*** Opening of GIVEN RECORDS ***

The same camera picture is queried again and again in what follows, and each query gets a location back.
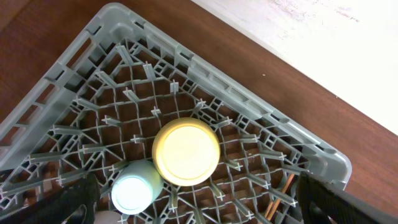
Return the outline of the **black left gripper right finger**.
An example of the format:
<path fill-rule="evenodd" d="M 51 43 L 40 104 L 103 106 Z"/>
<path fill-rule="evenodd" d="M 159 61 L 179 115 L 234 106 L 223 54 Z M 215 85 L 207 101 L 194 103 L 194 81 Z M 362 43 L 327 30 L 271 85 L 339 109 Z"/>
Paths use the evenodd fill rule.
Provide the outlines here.
<path fill-rule="evenodd" d="M 304 224 L 397 223 L 397 217 L 376 209 L 308 172 L 300 173 L 296 194 Z"/>

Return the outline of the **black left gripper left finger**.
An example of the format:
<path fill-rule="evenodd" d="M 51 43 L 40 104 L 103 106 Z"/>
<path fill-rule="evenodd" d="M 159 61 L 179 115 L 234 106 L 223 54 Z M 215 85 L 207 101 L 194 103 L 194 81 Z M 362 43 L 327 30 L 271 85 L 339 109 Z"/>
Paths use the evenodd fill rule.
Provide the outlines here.
<path fill-rule="evenodd" d="M 94 174 L 77 180 L 57 193 L 1 219 L 4 224 L 95 222 L 95 206 L 100 188 Z"/>

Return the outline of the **pink plastic cup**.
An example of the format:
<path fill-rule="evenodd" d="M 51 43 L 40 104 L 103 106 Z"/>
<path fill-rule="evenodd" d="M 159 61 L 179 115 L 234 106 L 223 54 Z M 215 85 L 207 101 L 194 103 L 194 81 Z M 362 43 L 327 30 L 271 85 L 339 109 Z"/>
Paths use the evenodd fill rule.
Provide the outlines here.
<path fill-rule="evenodd" d="M 94 224 L 119 224 L 121 215 L 114 211 L 101 211 L 95 213 Z"/>

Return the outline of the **wooden chopstick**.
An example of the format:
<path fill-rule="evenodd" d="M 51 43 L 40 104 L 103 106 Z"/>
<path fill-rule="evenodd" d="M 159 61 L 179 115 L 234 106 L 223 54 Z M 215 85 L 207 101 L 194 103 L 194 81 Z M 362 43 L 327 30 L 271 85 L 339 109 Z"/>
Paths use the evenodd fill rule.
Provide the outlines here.
<path fill-rule="evenodd" d="M 285 193 L 286 193 L 287 189 L 289 188 L 289 185 L 290 185 L 291 182 L 293 181 L 294 177 L 295 177 L 294 174 L 290 174 L 290 175 L 288 176 L 288 178 L 287 178 L 287 180 L 286 180 L 286 182 L 285 182 L 285 184 L 284 184 L 284 186 L 283 186 L 283 188 L 282 188 L 282 191 L 281 191 L 280 193 L 277 194 L 277 199 L 276 199 L 275 201 L 273 201 L 273 202 L 274 202 L 273 207 L 271 208 L 271 210 L 270 210 L 270 212 L 269 212 L 269 214 L 268 214 L 268 217 L 267 217 L 267 219 L 268 219 L 269 221 L 270 221 L 270 220 L 272 219 L 272 217 L 274 216 L 274 214 L 275 214 L 275 212 L 276 212 L 276 210 L 277 210 L 277 208 L 278 208 L 278 206 L 279 206 L 281 200 L 285 197 Z"/>
<path fill-rule="evenodd" d="M 266 218 L 268 217 L 268 214 L 269 214 L 271 208 L 273 207 L 273 204 L 274 204 L 273 201 L 270 201 L 270 202 L 269 202 L 269 204 L 268 204 L 268 206 L 267 206 L 267 208 L 266 208 L 265 214 L 264 214 L 264 216 L 265 216 Z"/>

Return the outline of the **light blue plastic cup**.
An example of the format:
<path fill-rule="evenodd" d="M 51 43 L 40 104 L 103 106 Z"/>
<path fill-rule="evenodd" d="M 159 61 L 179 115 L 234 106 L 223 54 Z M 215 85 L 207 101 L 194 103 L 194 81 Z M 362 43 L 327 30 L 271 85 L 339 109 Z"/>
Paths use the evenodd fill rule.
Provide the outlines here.
<path fill-rule="evenodd" d="M 143 212 L 160 195 L 164 181 L 151 161 L 133 161 L 116 179 L 111 201 L 128 215 Z"/>

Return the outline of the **yellow plastic bowl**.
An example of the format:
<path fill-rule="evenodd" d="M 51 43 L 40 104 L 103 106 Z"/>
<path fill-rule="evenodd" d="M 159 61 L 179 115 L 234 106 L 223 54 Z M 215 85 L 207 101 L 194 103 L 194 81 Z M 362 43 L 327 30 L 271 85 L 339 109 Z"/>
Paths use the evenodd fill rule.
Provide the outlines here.
<path fill-rule="evenodd" d="M 210 125 L 195 118 L 179 118 L 156 134 L 152 158 L 165 180 L 193 186 L 214 173 L 220 159 L 220 143 Z"/>

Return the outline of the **grey dishwasher rack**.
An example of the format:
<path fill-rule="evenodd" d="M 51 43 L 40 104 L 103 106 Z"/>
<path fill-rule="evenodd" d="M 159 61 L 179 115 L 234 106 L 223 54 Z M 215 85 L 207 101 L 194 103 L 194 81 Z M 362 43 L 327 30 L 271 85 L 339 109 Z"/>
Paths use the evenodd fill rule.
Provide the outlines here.
<path fill-rule="evenodd" d="M 94 174 L 98 210 L 128 164 L 178 118 L 211 126 L 220 160 L 194 186 L 165 182 L 119 223 L 260 223 L 290 174 L 344 189 L 349 159 L 120 3 L 105 5 L 1 124 L 1 217 Z M 272 219 L 301 223 L 291 182 Z"/>

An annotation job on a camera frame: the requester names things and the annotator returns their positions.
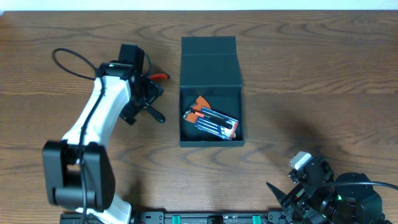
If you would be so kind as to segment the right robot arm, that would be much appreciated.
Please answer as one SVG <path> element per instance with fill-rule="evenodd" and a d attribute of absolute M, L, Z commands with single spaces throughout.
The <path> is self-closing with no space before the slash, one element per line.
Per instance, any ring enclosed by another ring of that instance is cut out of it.
<path fill-rule="evenodd" d="M 285 223 L 390 223 L 374 187 L 397 189 L 396 185 L 373 182 L 364 173 L 355 172 L 317 183 L 300 179 L 288 194 L 269 182 L 267 186 L 278 200 Z"/>

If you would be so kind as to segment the orange scraper with wooden handle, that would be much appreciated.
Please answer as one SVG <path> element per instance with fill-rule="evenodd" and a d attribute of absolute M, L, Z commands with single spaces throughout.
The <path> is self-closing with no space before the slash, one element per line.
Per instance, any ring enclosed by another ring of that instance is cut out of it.
<path fill-rule="evenodd" d="M 182 118 L 190 123 L 196 123 L 198 118 L 203 118 L 201 114 L 201 109 L 207 108 L 211 109 L 209 102 L 207 102 L 204 97 L 199 96 L 183 113 Z"/>

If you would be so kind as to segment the blue precision screwdriver set case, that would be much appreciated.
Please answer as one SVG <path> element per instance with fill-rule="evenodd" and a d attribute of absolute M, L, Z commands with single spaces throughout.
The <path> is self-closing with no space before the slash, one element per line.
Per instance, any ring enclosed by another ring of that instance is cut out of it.
<path fill-rule="evenodd" d="M 232 124 L 233 128 L 232 129 L 227 129 L 225 127 L 219 126 L 215 123 L 212 123 L 206 118 L 198 118 L 196 123 L 194 123 L 194 127 L 198 128 L 201 131 L 208 132 L 210 134 L 214 134 L 215 136 L 218 136 L 219 138 L 223 140 L 228 140 L 231 141 L 236 137 L 236 129 L 238 127 L 239 121 L 231 118 L 229 116 L 226 116 L 224 114 L 221 114 L 219 112 L 209 110 L 207 108 L 202 108 L 201 113 L 210 115 L 210 116 L 217 116 L 222 119 L 225 119 L 227 123 Z"/>

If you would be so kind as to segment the red handled pliers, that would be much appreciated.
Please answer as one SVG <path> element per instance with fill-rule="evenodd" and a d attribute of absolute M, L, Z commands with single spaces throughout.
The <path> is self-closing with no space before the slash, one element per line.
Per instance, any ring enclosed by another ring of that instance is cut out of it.
<path fill-rule="evenodd" d="M 149 78 L 151 80 L 168 80 L 170 76 L 166 73 L 156 73 L 153 75 L 150 75 Z"/>

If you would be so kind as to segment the hammer with red black handle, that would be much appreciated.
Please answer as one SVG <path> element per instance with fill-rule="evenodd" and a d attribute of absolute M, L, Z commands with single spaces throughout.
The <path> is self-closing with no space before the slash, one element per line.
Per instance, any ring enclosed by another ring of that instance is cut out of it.
<path fill-rule="evenodd" d="M 206 115 L 206 114 L 203 114 L 201 112 L 198 112 L 198 111 L 194 110 L 193 107 L 196 106 L 197 104 L 198 103 L 192 103 L 189 106 L 188 110 L 186 110 L 186 112 L 184 112 L 182 118 L 186 119 L 188 117 L 188 114 L 193 113 L 193 114 L 197 115 L 198 117 L 206 118 L 209 121 L 211 121 L 212 123 L 215 123 L 215 124 L 217 124 L 219 126 L 225 127 L 227 129 L 232 129 L 233 128 L 233 125 L 227 123 L 225 119 L 222 119 L 222 118 L 217 117 L 217 116 Z"/>

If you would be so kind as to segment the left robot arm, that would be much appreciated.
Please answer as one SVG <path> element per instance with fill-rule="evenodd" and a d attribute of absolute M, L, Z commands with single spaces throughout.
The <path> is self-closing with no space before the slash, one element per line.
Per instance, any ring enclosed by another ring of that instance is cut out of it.
<path fill-rule="evenodd" d="M 163 89 L 142 71 L 145 52 L 123 44 L 116 60 L 93 67 L 93 92 L 80 117 L 60 141 L 42 150 L 47 197 L 70 209 L 60 223 L 139 223 L 133 206 L 116 194 L 107 148 L 118 118 L 128 124 L 147 110 L 155 120 L 165 117 L 152 107 Z"/>

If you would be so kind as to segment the black handled screwdriver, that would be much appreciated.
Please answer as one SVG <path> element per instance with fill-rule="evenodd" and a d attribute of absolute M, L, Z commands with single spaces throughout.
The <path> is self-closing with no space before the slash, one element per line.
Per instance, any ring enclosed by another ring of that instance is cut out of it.
<path fill-rule="evenodd" d="M 144 108 L 151 114 L 151 116 L 159 123 L 165 123 L 165 116 L 157 111 L 154 107 L 152 107 L 150 104 L 146 103 Z"/>

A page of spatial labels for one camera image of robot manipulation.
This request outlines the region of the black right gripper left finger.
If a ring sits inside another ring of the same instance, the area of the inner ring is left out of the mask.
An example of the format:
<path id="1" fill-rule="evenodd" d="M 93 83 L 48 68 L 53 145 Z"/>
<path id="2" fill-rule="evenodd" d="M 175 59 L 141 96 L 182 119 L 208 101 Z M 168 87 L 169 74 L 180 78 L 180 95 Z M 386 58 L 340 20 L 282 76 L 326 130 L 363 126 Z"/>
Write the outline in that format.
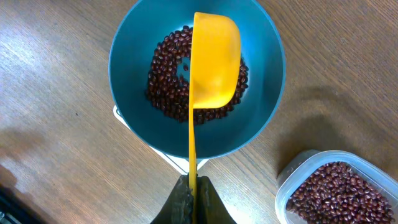
<path id="1" fill-rule="evenodd" d="M 192 224 L 193 196 L 188 175 L 181 175 L 151 224 Z"/>

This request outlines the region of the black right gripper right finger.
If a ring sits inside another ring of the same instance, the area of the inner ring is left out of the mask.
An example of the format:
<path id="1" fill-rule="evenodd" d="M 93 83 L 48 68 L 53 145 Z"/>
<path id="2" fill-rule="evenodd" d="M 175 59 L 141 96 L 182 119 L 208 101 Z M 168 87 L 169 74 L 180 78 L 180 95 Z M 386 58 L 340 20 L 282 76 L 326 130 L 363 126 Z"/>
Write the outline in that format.
<path id="1" fill-rule="evenodd" d="M 207 176 L 197 177 L 197 223 L 236 224 Z"/>

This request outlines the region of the clear container of red beans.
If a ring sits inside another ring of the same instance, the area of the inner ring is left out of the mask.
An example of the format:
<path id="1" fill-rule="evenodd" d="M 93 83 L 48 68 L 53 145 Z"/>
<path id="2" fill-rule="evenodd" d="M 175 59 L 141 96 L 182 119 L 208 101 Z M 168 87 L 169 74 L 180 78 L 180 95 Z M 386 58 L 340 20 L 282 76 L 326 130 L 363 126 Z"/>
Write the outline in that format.
<path id="1" fill-rule="evenodd" d="M 277 183 L 281 223 L 397 224 L 397 181 L 350 152 L 303 151 Z"/>

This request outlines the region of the yellow plastic measuring scoop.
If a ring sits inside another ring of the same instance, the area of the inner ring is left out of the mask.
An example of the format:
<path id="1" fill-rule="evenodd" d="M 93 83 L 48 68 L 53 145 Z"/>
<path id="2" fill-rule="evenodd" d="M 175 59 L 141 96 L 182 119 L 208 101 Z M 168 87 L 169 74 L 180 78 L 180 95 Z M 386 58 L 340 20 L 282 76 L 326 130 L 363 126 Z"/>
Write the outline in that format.
<path id="1" fill-rule="evenodd" d="M 220 108 L 232 99 L 241 60 L 237 25 L 226 16 L 196 12 L 193 20 L 188 106 L 188 183 L 193 196 L 192 222 L 197 222 L 197 155 L 194 109 Z"/>

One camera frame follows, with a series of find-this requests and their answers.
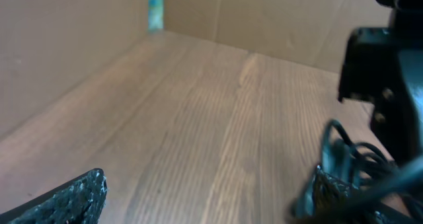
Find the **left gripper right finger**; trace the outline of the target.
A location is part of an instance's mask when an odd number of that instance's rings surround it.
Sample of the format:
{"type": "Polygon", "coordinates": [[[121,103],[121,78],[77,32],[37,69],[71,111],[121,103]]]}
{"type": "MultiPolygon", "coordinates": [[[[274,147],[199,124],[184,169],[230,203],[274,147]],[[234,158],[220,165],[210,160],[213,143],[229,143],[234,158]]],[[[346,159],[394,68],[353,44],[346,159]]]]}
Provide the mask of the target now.
{"type": "Polygon", "coordinates": [[[422,169],[405,167],[372,187],[357,189],[318,166],[291,206],[291,223],[421,223],[422,202],[410,192],[422,187],[422,169]],[[402,194],[408,215],[382,199],[402,194]]]}

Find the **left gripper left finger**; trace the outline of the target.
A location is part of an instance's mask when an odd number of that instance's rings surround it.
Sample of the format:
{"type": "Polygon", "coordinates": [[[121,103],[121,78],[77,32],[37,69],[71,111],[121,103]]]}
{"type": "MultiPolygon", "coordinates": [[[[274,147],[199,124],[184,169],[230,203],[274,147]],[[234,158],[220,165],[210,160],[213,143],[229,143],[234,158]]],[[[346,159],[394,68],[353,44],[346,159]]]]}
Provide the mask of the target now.
{"type": "Polygon", "coordinates": [[[108,186],[104,171],[94,168],[25,204],[1,214],[2,223],[97,224],[108,186]]]}

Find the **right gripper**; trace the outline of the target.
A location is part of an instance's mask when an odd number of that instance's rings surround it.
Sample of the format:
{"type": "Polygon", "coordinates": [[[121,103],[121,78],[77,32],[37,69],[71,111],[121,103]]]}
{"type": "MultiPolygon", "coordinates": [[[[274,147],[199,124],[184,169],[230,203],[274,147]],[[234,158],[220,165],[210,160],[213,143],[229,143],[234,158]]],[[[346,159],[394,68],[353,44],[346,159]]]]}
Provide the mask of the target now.
{"type": "Polygon", "coordinates": [[[389,24],[353,29],[338,100],[372,103],[372,132],[404,165],[422,154],[422,0],[376,1],[391,9],[389,24]]]}

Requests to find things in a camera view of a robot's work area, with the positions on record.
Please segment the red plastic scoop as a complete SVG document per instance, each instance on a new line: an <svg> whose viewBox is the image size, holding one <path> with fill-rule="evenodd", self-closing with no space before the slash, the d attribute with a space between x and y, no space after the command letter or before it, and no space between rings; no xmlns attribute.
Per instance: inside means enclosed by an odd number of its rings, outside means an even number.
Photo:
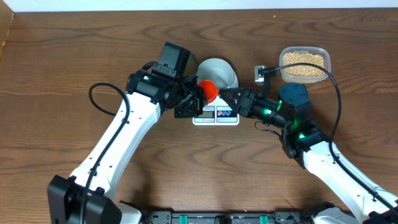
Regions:
<svg viewBox="0 0 398 224"><path fill-rule="evenodd" d="M211 80L203 80L198 86L203 88L207 103L212 103L219 95L219 89L217 89L216 85Z"/></svg>

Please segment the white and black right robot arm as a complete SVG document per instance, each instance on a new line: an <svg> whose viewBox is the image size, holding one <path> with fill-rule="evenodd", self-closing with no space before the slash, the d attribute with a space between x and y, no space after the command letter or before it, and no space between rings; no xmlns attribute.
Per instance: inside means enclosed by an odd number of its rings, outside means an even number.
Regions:
<svg viewBox="0 0 398 224"><path fill-rule="evenodd" d="M237 114L279 128L287 157L322 180L359 223L397 223L397 196L347 160L312 120L305 85L283 85L277 101L247 88L224 88L219 96Z"/></svg>

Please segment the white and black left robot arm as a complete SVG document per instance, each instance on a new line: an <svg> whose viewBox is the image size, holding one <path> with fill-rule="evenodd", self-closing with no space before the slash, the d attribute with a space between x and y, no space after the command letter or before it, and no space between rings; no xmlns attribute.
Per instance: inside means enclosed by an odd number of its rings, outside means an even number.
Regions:
<svg viewBox="0 0 398 224"><path fill-rule="evenodd" d="M142 213L114 202L121 177L140 142L161 115L194 118L206 102L197 76L186 76L191 51L167 42L160 58L130 74L118 89L121 106L89 156L68 178L55 175L47 187L52 223L139 223Z"/></svg>

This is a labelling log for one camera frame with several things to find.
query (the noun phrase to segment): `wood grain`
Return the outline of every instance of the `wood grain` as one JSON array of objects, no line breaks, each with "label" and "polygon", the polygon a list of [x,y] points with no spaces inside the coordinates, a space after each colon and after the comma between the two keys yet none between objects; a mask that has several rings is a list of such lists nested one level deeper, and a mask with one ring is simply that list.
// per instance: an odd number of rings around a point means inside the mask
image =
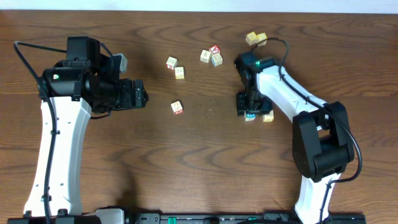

*** Close of GIVEN RECORDS ***

WHAT IS REQUIRED: Every line above that holds the word "would" needs to be copied.

PROBLEM SOLUTION:
If you would be so kind as to segment the right robot arm, that would be much appreciated.
If you would be so kind as to segment the orange scraper with wooden handle, that would be much appreciated.
If you would be so kind as to segment the blue precision screwdriver set case, that would be much appreciated.
If you would be so kind as to segment the red handled pliers, that would be much appreciated.
If you would be so kind as to segment the hammer with red black handle, that would be much appreciated.
If you would be so kind as to segment the left robot arm, that would be much appreciated.
If you would be so kind as to segment the black handled screwdriver, that would be much appreciated.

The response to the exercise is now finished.